You probably do not need to modify this section.

In [5]:
import numpy as np
import torch

In [6]:
abalone_X = []
abalone_Y = []
with open('abalone.data') as abalone_file:
    for line in abalone_file:
        line = line.rstrip("\n")
        line = line.split(",")

        # drop initial sex column
        line = line[1:]

        # convert from strings to numbers
        line = [float(v) for v in line]

        abalone_X.append(line[:-1])
        abalone_Y.append(line[-1])

abalone_X = np.array(abalone_X)
abalone_Y = np.array(abalone_Y)

In [7]:
# GPU configuration

def to_gpu(t):
    if torch.cuda.is_available():
        return t.cuda()
    return t

def to_numpy(t):
    return t.detach().cpu().numpy()

device = to_gpu(torch.ones(1,1)).device
device

device(type='cuda', index=0)

In [8]:
# switch from NumPy arrays to Torch tensors

abalone_X = torch.tensor(abalone_X, device=device)
abalone_Y = torch.tensor(abalone_Y, device=device)

In [9]:
abalone_X

tensor([[0.4550, 0.3650, 0.0950,  ..., 0.2245, 0.1010, 0.1500],
        [0.3500, 0.2650, 0.0900,  ..., 0.0995, 0.0485, 0.0700],
        [0.5300, 0.4200, 0.1350,  ..., 0.2565, 0.1415, 0.2100],
        ...,
        [0.6000, 0.4750, 0.2050,  ..., 0.5255, 0.2875, 0.3080],
        [0.6250, 0.4850, 0.1500,  ..., 0.5310, 0.2610, 0.2960],
        [0.7100, 0.5550, 0.1950,  ..., 0.9455, 0.3765, 0.4950]],
       device='cuda:0', dtype=torch.float64)

In [10]:
abalone_X.shape

torch.Size([4177, 7])

In [11]:
abalone_Y

tensor([15.,  7.,  9.,  ...,  9., 10., 12.], device='cuda:0',
       dtype=torch.float64)

In [16]:
abalone_Y.shape

torch.Size([4177, 1])

## Problem 1 - Linear Regression

Use PyTorch to implement linear regression of the abalone Rings column saved in `abalone_Y` using the columns in `abalone_X` as inputs.
Train your linear model using gradient descent as described in lecture.

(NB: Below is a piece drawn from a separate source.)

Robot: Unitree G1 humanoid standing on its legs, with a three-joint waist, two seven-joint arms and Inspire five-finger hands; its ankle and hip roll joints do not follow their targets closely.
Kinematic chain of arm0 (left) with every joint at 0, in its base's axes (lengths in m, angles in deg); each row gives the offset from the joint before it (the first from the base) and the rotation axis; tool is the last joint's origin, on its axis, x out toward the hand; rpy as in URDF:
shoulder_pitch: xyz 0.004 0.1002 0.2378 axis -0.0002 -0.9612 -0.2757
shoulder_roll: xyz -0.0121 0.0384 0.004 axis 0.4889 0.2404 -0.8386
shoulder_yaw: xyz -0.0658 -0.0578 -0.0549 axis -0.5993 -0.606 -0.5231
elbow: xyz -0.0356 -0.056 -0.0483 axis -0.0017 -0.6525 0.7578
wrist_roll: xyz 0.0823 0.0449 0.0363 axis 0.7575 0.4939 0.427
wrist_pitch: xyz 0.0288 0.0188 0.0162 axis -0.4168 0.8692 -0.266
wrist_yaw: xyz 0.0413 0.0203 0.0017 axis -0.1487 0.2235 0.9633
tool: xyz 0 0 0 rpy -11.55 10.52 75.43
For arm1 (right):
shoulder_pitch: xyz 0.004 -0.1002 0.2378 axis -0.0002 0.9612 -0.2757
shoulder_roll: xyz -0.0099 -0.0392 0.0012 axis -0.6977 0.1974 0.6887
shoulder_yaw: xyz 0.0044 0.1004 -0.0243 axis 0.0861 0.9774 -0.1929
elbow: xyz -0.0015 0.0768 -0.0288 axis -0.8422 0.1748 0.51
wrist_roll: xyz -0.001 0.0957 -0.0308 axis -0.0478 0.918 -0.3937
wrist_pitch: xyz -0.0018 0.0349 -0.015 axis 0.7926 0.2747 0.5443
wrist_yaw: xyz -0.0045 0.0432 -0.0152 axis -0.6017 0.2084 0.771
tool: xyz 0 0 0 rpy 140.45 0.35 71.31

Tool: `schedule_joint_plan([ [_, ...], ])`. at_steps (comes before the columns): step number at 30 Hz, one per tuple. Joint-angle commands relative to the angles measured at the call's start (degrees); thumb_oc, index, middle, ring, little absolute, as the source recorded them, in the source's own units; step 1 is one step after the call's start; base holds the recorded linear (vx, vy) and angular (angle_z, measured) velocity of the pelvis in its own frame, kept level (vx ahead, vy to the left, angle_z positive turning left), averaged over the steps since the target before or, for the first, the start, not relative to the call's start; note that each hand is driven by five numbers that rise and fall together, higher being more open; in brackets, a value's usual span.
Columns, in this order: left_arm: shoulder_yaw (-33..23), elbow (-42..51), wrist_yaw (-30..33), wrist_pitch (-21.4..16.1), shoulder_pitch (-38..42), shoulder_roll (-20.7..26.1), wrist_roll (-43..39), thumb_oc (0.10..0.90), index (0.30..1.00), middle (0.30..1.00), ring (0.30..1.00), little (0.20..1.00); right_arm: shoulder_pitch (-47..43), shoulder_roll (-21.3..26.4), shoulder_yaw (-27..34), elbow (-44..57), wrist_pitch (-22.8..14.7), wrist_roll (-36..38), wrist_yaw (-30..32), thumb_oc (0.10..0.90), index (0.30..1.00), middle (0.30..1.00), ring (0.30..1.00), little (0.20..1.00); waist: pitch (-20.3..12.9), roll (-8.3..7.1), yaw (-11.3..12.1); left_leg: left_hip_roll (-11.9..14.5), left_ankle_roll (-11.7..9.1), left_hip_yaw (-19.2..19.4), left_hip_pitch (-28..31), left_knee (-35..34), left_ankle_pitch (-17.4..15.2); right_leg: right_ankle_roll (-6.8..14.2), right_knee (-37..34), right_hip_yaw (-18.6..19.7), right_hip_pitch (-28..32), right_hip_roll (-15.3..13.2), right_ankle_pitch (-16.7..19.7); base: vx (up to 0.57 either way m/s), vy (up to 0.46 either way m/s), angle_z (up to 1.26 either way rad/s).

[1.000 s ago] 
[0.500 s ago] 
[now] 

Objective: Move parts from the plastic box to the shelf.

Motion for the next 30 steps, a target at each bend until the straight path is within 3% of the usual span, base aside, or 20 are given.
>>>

You can freely use code from the [example training notebook shared in class](https://colab.research.google.com/drive/1xWo_rF0exGdewtaMZP5LNBKJolxUVt8u?usp=sharing).
This model should be much simpler than that example - in particular, you do not not need (and should not have) the Fourier features, hidden layers, and activation functions.

Feel free to add extra cells as you feel appropriate.

In [13]:
# BUILD AND TRAIN YOUR LINEAR MODEL HERE
def gradient_descent(X, y, theta, bias,learning_rate, iterations):
    m = len(y)
    cost_history = torch.zeros(iterations).to(X.device)

    for i in range(iterations):
        predictions = X.mm(theta)+bias
        errors = predictions - y
        gradient_theta = (1/m) * X.t().mm(errors)
        gradient_b = (1/m) * torch.sum(errors)

        theta = theta - learning_rate * gradient_theta
        bias = bias - learning_rate * gradient_b


        cost_history[i] = (1/(2*m)) * torch.sum(errors**2)

    return theta,bias, cost_history


In [18]:
# PRINT YOUR LINEAR MODEL COEFFICIENTS HERE
abalone_X = abalone_X.to(torch.float32)  # Ensure X is float32
abalone_Y = abalone_Y.to(torch.float32)  # Ensure Y is float32
theta_initial = torch.randn((abalone_X.shape[1], 1), dtype=torch.float32).to(device)
bias = torch.tensor(0.0, dtype=torch.float32, device=device)

theta_final, bias, cost_history = gradient_descent(abalone_X, abalone_Y, theta_initial, bias, 0.00001, 1000)

print("theta：", theta_final)


theta： tensor([[-0.7853],
        [-1.4158],
        [-0.8171],
        [-0.6219],
        [ 0.7944],
        [ 0.9757],
        [-0.6478]], device='cuda:0')


In [19]:
# PRINT YOUR LINEAR BIAS HERE.
print('bias:' ,bias)


bias: tensor(0.1127, device='cuda:0')


In [20]:
abalone_X.shape

torch.Size([4177, 7])

## Problem 2 - A Better Model

Build and train a separate model using PyTorch using at least one hidden layer.
Then answer the questions below.

Again, you can freely use code from the [example training notebook shared in class](https://colab.research.google.com/drive/1xWo_rF0exGdewtaMZP5LNBKJolxUVt8u?usp=sharing).
You should not need the Fourier features for this particular model.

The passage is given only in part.